Sinestro's even worse: same powers as Hal; he is a thematic null; he wants to control stuff and maybe hatefuck Hal.
Checkbox #2 makes things interesting, because if you don't know what your hero stands for - if you don't have a feel as to why it matters to them to put on a unitard - you can't build a nemesis. Like, I don't have a feel for Barry Allen, so I don't know what matters to him. Maybe someone else does, but I don't. With that in mind, I can't even begin to sketch out an appropriate arch-nemesis.
- HJF1
Speaking of coloring, why is Doll Man emerging from the coal naked? His blue onesie seems to have vanished in the coal. I assume he had to return to his Darrel Dane identity because that makes a suit magically appear?
The colorist spends a LOT of time on the clouds and much less on maintaining Dane's costume continuity.

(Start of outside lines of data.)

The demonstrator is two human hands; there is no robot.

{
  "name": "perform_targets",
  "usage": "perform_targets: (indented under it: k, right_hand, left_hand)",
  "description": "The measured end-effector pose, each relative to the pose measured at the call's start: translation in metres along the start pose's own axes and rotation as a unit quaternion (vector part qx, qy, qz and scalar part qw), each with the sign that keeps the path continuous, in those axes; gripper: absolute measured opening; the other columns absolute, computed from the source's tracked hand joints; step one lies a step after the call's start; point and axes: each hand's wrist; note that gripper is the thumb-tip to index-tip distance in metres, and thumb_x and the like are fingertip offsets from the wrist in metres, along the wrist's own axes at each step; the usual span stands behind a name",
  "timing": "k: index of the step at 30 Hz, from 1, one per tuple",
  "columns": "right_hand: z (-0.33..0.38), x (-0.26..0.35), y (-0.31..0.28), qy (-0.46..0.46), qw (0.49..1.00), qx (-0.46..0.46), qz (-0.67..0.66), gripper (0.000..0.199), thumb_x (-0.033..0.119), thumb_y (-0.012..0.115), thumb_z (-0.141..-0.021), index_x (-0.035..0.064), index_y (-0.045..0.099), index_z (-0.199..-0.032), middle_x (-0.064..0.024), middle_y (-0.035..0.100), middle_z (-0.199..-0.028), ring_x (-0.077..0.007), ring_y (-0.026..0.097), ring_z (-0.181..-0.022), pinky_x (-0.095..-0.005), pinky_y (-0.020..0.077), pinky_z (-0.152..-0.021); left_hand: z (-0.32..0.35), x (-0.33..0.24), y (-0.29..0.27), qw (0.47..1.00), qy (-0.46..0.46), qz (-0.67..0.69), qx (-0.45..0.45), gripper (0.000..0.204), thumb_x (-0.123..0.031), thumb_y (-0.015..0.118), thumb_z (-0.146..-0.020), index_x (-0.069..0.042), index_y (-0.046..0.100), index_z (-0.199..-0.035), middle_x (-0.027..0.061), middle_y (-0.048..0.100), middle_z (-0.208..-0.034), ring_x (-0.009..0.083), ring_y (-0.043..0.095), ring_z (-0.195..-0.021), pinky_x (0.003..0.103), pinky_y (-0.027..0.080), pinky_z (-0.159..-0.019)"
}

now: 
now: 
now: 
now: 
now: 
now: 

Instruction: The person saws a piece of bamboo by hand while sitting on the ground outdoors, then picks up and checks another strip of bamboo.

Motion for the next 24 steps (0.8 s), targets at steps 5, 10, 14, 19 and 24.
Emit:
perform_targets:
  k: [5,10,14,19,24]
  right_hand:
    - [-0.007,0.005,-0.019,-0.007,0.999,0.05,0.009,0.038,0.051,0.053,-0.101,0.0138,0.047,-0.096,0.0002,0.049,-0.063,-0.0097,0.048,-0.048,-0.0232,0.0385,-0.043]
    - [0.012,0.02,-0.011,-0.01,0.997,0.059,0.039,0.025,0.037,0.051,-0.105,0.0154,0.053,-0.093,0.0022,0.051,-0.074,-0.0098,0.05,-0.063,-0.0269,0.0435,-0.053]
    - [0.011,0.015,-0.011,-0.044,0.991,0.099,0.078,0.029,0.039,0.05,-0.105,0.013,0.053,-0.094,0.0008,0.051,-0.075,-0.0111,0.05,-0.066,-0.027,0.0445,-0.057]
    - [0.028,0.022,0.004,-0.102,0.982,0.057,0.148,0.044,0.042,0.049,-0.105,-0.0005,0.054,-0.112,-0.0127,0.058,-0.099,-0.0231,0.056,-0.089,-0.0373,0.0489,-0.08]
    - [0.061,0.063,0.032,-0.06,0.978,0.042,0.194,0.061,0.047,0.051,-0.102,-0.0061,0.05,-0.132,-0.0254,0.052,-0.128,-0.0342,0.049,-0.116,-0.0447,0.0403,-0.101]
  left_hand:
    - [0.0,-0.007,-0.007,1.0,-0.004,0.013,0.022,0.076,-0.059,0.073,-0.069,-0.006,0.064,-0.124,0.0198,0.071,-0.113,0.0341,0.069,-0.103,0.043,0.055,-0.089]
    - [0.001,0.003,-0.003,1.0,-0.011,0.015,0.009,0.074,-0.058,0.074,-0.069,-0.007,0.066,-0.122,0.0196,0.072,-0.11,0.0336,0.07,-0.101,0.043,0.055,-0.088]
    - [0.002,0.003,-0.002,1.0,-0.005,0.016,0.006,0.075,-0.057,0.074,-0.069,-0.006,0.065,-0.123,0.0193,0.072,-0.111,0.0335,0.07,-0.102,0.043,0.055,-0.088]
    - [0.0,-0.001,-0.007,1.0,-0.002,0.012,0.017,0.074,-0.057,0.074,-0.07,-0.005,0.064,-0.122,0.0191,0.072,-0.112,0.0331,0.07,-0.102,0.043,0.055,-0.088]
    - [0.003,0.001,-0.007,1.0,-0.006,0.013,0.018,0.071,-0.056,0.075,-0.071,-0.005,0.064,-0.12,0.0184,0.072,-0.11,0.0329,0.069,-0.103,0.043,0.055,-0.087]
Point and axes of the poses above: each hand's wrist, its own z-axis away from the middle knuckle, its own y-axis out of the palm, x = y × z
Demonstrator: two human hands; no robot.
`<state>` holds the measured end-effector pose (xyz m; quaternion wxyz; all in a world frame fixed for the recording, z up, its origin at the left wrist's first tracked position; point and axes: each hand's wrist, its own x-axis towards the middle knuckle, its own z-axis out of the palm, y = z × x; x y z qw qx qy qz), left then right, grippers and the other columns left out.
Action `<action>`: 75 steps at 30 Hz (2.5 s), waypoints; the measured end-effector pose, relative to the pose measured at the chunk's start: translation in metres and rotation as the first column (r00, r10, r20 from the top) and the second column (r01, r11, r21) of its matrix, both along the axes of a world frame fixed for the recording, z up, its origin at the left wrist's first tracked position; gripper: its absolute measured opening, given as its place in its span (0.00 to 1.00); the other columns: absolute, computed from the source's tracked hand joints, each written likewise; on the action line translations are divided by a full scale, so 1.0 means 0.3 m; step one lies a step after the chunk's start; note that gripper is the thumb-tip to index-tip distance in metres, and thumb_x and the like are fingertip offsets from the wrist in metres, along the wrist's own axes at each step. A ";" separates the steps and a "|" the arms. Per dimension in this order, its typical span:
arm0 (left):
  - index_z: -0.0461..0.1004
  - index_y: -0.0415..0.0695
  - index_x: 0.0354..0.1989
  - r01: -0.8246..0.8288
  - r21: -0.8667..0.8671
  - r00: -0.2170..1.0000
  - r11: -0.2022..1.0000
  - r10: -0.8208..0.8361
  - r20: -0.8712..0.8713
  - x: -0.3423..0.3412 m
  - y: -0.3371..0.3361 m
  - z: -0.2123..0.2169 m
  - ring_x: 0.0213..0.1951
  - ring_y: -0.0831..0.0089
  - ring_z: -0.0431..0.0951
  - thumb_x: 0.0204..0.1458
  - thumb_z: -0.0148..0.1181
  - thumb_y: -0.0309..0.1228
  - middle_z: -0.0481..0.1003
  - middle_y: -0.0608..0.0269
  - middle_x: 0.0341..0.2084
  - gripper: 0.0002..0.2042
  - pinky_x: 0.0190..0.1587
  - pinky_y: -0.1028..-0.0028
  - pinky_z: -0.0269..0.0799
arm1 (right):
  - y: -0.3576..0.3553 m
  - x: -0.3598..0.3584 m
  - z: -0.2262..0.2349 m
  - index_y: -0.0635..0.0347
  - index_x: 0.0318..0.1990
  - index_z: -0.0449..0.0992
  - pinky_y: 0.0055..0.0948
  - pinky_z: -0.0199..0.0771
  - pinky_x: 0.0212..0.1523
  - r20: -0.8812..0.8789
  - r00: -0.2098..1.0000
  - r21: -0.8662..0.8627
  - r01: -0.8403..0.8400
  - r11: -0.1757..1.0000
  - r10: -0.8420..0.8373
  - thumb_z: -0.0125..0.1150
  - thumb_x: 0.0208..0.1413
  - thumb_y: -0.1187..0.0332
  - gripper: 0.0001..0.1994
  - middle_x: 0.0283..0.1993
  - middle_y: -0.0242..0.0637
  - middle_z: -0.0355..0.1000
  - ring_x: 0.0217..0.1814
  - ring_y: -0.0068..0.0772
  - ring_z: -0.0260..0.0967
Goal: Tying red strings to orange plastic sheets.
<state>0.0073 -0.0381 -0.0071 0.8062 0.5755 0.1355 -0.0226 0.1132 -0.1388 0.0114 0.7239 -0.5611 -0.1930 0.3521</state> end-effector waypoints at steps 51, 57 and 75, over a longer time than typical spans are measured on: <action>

I haven’t read very many Doll Man stories. But there’s one that’s re-printed in a 100-Page Super-Spectacular that is so zany that I immediately became a Doll Man aficionado. It’s how he got his dog!
I think it’s a Great Dane. It’s a stray, and some tough guys are taking about using it for target practice. Darrell overhears them and beats them up and saves the dog.
But the dog is in bad shape, so he experiments on it, hoping it will survive. He revitalizes the dog and starts riding around on it when he fights crime.